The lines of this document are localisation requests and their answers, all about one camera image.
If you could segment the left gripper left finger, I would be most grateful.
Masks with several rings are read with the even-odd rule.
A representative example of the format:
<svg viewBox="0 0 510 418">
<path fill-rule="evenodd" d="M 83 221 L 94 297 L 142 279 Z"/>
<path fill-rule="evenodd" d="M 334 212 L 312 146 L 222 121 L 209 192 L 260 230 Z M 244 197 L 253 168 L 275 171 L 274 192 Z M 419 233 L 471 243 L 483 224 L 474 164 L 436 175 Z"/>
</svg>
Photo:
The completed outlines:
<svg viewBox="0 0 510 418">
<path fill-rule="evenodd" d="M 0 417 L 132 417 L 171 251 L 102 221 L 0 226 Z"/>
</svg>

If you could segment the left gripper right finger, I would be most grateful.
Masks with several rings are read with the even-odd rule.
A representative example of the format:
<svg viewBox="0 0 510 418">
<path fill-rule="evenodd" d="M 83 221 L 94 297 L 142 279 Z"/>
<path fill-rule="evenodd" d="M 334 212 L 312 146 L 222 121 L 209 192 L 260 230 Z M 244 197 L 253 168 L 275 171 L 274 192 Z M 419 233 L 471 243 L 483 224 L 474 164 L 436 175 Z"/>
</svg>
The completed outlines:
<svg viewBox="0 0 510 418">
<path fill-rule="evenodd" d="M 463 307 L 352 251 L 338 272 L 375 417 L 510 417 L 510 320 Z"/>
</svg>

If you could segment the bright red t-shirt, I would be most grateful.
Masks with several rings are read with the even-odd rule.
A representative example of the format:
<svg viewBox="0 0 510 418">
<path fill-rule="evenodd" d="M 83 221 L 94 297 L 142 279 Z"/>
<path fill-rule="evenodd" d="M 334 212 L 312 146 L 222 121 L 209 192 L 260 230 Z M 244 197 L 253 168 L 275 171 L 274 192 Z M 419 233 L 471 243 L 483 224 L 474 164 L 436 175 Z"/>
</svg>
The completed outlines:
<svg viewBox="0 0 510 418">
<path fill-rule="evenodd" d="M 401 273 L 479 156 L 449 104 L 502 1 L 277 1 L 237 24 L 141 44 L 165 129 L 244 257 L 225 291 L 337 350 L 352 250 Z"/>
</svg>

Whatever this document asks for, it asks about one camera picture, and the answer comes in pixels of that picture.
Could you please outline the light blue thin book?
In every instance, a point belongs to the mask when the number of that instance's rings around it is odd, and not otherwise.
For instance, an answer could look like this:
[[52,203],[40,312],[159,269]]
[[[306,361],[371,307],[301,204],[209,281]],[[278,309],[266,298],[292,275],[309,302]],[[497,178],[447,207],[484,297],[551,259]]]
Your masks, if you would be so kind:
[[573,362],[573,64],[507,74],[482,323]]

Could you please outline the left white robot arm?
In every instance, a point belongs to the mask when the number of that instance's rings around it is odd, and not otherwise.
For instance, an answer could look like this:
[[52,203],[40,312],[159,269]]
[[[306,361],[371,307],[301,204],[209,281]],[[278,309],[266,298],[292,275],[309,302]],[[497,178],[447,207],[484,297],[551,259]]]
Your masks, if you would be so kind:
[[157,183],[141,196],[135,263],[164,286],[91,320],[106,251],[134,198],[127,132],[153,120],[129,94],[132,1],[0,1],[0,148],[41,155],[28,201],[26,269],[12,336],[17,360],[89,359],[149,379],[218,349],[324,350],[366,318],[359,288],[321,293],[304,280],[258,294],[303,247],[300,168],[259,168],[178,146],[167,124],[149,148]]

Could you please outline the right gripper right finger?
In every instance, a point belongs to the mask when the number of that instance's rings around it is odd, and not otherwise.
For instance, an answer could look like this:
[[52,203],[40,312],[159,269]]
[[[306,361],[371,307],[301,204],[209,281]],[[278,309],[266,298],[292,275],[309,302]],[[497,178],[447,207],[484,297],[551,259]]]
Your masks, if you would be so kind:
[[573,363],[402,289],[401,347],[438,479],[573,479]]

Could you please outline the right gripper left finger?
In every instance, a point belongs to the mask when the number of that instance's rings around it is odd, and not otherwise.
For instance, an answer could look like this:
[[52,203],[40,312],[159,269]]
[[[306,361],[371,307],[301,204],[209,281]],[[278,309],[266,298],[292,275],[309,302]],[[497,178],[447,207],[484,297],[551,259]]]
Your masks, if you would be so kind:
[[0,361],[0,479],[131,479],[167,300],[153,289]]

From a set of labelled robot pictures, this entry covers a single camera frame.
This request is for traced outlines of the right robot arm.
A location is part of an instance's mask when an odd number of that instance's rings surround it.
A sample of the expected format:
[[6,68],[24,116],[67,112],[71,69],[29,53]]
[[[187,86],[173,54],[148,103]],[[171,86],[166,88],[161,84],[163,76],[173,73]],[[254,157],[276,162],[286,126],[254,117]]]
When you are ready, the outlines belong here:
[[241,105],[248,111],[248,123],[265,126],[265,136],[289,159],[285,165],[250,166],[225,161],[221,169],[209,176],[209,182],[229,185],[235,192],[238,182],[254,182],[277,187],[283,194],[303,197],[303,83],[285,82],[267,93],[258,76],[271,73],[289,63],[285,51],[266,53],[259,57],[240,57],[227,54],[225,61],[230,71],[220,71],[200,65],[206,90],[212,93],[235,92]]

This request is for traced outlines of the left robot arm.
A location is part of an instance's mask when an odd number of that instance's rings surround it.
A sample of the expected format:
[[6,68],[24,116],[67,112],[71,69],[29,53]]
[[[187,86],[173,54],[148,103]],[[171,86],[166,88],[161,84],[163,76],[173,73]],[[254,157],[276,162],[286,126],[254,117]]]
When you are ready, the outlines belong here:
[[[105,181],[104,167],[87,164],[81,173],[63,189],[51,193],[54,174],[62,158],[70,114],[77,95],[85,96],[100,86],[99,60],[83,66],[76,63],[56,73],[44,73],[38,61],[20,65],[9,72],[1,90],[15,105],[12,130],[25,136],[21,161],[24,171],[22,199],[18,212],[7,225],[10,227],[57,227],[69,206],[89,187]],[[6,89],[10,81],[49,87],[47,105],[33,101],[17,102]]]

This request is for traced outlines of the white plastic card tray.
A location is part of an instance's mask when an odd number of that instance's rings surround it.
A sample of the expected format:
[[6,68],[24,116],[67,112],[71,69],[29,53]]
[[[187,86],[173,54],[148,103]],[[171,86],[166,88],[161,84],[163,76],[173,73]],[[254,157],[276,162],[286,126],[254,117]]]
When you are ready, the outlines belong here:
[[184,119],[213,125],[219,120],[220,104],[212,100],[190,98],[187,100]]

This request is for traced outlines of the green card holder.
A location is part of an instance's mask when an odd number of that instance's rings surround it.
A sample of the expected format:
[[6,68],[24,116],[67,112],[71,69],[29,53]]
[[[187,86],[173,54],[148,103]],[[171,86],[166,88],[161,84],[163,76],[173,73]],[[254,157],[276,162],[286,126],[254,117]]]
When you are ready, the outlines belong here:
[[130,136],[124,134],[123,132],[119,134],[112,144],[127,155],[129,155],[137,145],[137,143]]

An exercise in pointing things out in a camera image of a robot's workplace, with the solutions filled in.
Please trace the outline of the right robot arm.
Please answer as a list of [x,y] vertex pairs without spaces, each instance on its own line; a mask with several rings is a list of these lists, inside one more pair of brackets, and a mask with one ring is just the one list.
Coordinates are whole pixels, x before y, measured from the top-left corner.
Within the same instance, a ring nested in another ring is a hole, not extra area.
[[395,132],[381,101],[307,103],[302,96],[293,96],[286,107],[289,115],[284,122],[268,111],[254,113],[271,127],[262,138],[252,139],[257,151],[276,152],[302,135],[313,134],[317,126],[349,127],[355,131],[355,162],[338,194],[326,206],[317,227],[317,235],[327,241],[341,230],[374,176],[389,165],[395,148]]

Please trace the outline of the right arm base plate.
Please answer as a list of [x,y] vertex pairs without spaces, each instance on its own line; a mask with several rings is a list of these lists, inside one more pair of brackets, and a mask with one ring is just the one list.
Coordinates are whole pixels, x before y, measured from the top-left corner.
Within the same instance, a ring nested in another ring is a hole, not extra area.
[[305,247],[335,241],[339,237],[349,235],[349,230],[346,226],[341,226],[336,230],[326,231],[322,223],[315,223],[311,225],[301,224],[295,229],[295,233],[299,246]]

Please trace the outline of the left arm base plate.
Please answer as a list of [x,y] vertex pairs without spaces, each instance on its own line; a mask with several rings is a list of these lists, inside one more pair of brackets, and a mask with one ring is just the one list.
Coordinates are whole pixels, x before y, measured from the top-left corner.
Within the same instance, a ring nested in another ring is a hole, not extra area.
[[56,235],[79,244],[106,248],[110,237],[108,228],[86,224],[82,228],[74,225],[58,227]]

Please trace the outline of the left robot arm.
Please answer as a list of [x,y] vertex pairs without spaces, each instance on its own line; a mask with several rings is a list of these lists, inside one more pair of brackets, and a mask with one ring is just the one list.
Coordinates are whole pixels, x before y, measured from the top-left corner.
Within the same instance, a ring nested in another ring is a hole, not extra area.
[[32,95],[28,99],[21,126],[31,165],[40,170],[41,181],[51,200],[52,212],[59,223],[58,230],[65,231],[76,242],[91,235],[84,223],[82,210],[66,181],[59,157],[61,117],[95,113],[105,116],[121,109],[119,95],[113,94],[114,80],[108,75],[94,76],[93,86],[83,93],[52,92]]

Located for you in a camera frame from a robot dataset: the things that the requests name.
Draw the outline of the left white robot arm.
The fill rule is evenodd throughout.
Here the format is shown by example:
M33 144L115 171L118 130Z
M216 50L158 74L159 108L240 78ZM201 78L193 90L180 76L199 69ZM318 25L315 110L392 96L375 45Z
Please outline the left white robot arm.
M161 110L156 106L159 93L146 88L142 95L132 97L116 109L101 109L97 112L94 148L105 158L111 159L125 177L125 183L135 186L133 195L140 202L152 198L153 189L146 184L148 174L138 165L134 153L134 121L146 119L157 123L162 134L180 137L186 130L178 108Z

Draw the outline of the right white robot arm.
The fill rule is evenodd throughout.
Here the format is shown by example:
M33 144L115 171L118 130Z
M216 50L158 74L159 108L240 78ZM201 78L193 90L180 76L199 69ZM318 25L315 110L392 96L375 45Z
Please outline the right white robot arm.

+-------+

#### TASK:
From the records above, pick out and copy each line holding the word "card".

#### TASK SOLUTION:
This request is for traced outlines of the white plastic card tray.
This request is for traced outlines of the green card holder.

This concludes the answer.